Growing up with a single mother, my mom has always wanted the best for my brothers and me. She would drive miles from the area we lived in to go to good schools, and she went to the extent of not eating. My mother’s top priority included ensuring that I received an excellent education.
However, as the only Black girl in my class, this arrangement that I grew accustomed to my entire life came with a cost.
In high school, our future changed constantly on whom we want to grow into and where we want to set for the future. I knew college interested me. I always wanted to go to the University of Central Florida. I kept saving money to make this big move down to Orlando. My senior year in high school ended, and my college life began.
At the last minute, I decided to go to Daytona State College for a couple of years to save money and then move down to UCF.
On a Sunday afternoon, my mother approached me after a church service about going to a Historical Black College and University. Later, she mentioned Florida A&M University. My mother knows that she has an open-minded daughter who’s always down for a challenge. In order to gain a deeper understanding of FAMU and HBCU culture, I did some research. Those students wore unapologetically provocative clothing and hair flowing down their backs which intrigued me enough to apply and transfer to FAMU.

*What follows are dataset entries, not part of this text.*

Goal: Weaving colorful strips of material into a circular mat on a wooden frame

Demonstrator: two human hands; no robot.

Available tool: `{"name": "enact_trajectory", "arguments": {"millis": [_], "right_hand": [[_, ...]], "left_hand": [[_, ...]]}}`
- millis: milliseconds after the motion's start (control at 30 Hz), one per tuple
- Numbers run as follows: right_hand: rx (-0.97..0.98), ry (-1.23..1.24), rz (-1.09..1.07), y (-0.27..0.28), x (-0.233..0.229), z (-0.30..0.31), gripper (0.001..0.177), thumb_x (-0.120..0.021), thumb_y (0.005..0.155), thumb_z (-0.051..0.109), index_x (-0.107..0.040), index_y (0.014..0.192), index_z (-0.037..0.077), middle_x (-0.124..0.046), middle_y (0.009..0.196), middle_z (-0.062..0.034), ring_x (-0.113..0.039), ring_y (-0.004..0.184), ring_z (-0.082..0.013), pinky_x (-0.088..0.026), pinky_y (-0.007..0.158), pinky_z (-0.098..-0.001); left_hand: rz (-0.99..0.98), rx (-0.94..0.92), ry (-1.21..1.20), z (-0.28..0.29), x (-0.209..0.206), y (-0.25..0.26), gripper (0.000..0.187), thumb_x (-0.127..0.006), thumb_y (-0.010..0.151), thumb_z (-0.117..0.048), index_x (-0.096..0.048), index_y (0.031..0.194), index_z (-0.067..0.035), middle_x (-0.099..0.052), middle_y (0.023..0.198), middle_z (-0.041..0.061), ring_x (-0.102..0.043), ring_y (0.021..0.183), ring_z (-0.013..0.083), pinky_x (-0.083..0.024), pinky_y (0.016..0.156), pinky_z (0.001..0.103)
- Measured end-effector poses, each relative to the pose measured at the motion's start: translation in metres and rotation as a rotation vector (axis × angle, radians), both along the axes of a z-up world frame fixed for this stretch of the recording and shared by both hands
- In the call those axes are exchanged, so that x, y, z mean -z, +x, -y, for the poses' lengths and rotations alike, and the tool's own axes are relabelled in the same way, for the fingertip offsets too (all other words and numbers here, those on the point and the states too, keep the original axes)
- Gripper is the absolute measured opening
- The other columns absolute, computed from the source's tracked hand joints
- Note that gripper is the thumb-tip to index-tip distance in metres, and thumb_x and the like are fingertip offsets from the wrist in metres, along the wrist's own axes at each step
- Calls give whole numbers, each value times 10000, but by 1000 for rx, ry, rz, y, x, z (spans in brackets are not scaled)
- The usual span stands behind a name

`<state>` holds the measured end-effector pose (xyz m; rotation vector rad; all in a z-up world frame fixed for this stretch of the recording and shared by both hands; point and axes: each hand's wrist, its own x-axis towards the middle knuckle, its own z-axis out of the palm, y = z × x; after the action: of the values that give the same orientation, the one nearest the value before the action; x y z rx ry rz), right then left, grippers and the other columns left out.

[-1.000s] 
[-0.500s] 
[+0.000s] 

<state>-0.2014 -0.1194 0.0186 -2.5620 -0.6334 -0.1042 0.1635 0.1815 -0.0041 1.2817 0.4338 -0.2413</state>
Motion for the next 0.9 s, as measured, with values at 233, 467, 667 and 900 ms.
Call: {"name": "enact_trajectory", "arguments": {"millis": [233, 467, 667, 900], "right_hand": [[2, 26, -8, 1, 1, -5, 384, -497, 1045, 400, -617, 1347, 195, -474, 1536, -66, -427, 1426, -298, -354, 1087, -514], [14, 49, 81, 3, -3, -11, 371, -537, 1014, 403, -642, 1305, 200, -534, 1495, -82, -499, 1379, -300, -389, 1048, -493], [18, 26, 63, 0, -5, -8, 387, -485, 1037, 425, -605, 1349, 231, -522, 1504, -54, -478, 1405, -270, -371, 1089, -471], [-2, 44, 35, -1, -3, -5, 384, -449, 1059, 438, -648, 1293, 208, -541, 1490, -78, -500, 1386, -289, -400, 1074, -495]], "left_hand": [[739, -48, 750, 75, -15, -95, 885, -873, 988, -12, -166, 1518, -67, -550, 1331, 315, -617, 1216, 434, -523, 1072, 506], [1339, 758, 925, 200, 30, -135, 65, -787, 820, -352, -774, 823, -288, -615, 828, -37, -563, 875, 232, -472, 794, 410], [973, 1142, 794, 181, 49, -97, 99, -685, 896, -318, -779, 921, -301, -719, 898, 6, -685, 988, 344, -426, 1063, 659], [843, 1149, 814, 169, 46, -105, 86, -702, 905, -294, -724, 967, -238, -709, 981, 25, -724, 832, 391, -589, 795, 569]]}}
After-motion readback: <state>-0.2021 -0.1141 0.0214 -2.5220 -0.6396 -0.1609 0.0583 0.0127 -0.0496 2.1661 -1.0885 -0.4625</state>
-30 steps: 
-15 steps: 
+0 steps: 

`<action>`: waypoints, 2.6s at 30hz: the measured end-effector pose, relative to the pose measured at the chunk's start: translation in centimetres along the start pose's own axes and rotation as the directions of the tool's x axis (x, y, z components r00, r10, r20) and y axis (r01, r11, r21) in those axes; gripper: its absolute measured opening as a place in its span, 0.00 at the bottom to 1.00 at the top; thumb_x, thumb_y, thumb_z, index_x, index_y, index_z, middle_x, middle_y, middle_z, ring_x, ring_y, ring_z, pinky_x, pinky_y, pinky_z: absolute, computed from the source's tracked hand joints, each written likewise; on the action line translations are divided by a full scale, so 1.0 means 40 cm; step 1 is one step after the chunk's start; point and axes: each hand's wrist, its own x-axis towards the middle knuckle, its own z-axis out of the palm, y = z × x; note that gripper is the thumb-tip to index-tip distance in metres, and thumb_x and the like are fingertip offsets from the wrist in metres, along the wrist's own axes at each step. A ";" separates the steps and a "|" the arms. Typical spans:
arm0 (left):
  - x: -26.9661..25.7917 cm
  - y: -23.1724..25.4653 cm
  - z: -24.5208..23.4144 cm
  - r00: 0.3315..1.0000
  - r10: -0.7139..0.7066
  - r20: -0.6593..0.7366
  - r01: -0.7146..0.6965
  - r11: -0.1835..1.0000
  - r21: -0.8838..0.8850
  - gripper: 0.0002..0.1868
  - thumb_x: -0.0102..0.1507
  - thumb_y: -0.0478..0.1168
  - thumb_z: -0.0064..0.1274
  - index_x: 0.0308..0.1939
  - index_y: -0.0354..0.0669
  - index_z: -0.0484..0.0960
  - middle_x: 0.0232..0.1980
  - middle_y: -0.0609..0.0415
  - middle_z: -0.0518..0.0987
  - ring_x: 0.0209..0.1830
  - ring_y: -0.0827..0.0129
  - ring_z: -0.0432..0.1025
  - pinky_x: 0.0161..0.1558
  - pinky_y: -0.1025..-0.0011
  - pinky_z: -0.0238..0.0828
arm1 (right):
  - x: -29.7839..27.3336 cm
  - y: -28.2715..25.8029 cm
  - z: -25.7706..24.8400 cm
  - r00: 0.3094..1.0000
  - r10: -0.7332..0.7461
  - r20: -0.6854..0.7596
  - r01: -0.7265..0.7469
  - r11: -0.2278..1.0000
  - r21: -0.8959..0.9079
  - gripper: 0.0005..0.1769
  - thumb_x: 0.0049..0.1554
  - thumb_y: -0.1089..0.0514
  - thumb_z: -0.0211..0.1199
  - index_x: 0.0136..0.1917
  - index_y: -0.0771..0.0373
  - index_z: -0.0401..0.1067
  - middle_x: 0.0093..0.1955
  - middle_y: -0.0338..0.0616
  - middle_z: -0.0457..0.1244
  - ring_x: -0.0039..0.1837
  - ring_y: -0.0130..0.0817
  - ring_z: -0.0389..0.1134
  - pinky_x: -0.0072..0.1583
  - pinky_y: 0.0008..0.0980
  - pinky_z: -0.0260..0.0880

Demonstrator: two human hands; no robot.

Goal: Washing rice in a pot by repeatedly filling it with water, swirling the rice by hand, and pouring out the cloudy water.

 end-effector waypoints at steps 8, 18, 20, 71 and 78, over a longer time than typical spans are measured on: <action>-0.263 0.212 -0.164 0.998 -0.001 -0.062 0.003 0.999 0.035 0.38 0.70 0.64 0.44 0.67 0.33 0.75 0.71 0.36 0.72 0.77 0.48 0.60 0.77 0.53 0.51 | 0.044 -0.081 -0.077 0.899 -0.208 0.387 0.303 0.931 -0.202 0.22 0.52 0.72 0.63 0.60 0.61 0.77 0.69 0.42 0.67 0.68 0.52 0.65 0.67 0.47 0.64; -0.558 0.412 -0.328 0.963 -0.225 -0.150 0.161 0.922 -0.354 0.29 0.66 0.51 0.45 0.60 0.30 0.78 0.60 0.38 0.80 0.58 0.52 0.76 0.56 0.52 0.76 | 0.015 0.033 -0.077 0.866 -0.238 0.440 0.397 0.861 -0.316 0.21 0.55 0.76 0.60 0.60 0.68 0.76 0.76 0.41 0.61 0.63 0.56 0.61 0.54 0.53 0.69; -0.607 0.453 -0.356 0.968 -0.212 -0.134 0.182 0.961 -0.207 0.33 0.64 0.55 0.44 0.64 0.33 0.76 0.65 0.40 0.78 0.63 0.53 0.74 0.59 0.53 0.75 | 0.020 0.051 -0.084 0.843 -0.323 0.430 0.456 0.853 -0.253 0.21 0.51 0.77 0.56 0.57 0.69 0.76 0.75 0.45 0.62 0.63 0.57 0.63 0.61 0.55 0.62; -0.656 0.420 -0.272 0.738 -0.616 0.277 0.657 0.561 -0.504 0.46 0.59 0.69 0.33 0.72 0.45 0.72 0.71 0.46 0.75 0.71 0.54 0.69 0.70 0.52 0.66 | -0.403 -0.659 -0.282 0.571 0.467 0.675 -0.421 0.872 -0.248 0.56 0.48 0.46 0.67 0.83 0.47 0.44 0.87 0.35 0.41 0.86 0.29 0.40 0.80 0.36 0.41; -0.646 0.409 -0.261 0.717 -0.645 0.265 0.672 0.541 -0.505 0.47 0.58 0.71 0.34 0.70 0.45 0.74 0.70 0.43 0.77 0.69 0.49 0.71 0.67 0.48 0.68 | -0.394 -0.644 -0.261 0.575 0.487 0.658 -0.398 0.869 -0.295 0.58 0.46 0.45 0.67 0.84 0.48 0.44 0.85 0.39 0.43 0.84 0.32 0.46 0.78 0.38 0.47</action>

In fall 2020, my FAMU experience began. I moved into a college dorm. Of course, COVID-19 guidelines still implemented, and FAMU provided me my own room with my roommate living next door. The first time that I left home for a four-month duration of time made me feel extremely nervous, but ready for this new journey.
As classes commenced via zoom, my only interaction with other students ended up being at the café for lunch or dinner. Surrounded by so many black men and women brought so many familiarities. My previous experience of being accustomed to as the “only black woman” in my class compared to the majority of people at the university being black, just like me, felt unbelievable. Hearing slang, rhymes and dances also made me feel out of the loop.
As my surroundings developed clearly, I wondered, was going to an HBCU worth it?
Did I make the right decision? What did I get myself into?
As the semester went on, COVID-19 continued to spread rapidly in Florida while the spring semester came around. I then traveled back to my hometown, St. Augustine, Florida. Before confessing that I may have made a decision that I regretted, I spoke to my mother about a Black girl identity crisis I experienced. The feeling of not fitting into a culture put me in an awkward position. As always, my mother brought me down from the skies and reassured me that my feelings are valid.
As a result, I continued on to the spring 2021 semester.
Graduating looks like it’s waiting for me on the horizon at FAMU. As I reflected on my decision to transfer to FAMU, I thanked myself for making that choice. Life will throw some uncomfortable situations at me, and I can’t live my life avoiding them.
I don’t regret my experience at FAMU, despite its challenges. When I think about graduating this fall semester, nervousness still surrounds me with the fear of not going to a more well-rounded, respected school. I fear that when employers look at my resume and see that I graduated from an HBCU, they will say that Jala’s not good enough. Moreover, in the black community, attending a HBCU made a big statement, but graduating from there may not cut it outside of FAMU. However, I choose to look at things through a brighter, happier perspective as my journey continues.